As the year wore on, more and more people would note that during much of public comment, those trustees were on their phones. It’s possible they were checking in with family or looking something up, but it was suspected they were communicating about the matter at hand.

That prompted another request for records in May, which the four trustees, Susan Jansen, David Burns, Katherine Dickerson and Doug Englekirk literally swore they didn’t have.

The firing of the district’s attorney and hiring of Joey Gilbert contributed to the confusion in the background, but after waiting four months, the plaintiffs filed their lawsuit in August.

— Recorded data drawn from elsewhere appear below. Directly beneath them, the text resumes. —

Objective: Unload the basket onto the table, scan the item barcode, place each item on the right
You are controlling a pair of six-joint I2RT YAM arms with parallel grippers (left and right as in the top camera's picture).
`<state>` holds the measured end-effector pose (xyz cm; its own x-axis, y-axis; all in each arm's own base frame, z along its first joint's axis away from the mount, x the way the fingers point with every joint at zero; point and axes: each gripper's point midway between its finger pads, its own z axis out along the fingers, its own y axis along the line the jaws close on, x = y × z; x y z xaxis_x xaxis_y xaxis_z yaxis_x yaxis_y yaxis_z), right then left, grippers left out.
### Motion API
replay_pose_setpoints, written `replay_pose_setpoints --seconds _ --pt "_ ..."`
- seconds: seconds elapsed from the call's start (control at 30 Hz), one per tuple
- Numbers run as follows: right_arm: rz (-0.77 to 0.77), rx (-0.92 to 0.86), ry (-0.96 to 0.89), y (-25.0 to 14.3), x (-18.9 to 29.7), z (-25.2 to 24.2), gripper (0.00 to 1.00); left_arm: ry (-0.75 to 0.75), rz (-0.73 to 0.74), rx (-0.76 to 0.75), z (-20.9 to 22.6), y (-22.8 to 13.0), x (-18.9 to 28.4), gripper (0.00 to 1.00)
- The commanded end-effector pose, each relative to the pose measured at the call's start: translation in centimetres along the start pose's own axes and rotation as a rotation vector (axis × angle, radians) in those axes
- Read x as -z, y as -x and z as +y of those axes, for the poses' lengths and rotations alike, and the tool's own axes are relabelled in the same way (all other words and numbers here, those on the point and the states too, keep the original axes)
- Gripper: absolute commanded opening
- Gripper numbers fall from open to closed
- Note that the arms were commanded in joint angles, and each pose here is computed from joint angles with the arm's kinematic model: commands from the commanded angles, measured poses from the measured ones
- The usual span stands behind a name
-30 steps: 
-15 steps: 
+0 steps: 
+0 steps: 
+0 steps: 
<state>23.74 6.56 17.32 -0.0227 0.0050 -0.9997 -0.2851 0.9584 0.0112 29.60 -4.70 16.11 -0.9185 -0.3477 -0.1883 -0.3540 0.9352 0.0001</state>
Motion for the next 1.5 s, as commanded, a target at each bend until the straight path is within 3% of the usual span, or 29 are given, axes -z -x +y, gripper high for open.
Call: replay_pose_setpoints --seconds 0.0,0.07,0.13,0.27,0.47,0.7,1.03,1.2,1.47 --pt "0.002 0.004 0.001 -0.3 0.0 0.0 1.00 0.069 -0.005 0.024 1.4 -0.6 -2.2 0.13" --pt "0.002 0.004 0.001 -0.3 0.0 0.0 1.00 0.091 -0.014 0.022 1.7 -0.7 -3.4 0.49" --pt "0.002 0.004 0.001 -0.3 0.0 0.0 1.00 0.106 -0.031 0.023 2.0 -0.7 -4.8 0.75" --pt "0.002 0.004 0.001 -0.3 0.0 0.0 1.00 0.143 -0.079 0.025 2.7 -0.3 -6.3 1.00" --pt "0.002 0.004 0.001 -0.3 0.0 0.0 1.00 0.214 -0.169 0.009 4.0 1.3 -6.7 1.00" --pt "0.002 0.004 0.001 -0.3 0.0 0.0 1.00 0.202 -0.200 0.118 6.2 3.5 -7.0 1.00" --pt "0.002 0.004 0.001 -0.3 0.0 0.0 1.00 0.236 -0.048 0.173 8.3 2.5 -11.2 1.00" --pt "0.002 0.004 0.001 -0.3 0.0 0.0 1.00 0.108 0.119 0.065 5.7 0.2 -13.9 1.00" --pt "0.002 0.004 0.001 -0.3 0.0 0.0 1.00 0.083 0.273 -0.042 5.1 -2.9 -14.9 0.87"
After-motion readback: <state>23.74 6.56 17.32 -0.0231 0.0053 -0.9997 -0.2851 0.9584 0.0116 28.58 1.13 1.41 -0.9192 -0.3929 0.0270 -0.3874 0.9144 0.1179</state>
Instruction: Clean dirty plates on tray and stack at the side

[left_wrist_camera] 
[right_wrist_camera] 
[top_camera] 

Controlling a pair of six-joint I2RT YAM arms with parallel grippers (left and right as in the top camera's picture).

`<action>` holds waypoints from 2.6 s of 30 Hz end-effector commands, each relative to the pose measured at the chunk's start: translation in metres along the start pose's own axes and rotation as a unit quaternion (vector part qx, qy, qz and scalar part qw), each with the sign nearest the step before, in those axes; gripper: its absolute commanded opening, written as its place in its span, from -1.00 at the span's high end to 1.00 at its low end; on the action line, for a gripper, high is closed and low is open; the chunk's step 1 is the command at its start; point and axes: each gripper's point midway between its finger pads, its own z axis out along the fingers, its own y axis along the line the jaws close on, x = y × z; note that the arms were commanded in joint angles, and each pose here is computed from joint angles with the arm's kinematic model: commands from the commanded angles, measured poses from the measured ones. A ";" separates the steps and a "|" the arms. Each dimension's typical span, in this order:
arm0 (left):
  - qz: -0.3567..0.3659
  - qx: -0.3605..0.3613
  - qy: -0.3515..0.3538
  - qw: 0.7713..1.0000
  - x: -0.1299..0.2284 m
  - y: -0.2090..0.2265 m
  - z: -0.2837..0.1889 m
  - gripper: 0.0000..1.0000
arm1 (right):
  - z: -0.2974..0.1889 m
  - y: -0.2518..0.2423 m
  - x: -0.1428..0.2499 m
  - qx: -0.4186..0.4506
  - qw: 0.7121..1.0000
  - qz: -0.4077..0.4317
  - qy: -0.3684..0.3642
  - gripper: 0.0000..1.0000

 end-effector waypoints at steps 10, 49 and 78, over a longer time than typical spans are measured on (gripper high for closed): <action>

After last week’s settlement, we may get a look at what those records reveal and whether trustees were indeed violating the Nevada Open Meeting Law.

But we fear that won’t mean much. Looking back over the open meeting law opinions filed by the Nevada Attorney General’s Office during 2023 and 2024 only one was about the Douglas County School Board. That opinion was in response to complaints in late 2021 over the previous board’s decision to stop talking about critical race theory.

Coincidentally, the opinion clearing the school board of that open meeting law complaint was issued Aug. 14, 2023, days after the records lawsuit was filed and 20 months after the complaints were made.

No opinion has been issued in response to open meeting law complaints made in February 2023 regarding the school board’s actions, despite the inclusion of all those texts and emails obtained through the records request.

For the most part, we believe our elected officials accept their roles in maintaining transparency, even if they don’t always embrace them. However, unless someone is willing to take them to court, it appears that enforcing both Nevada’s open meeting and open records laws is not getting the attention statute requires.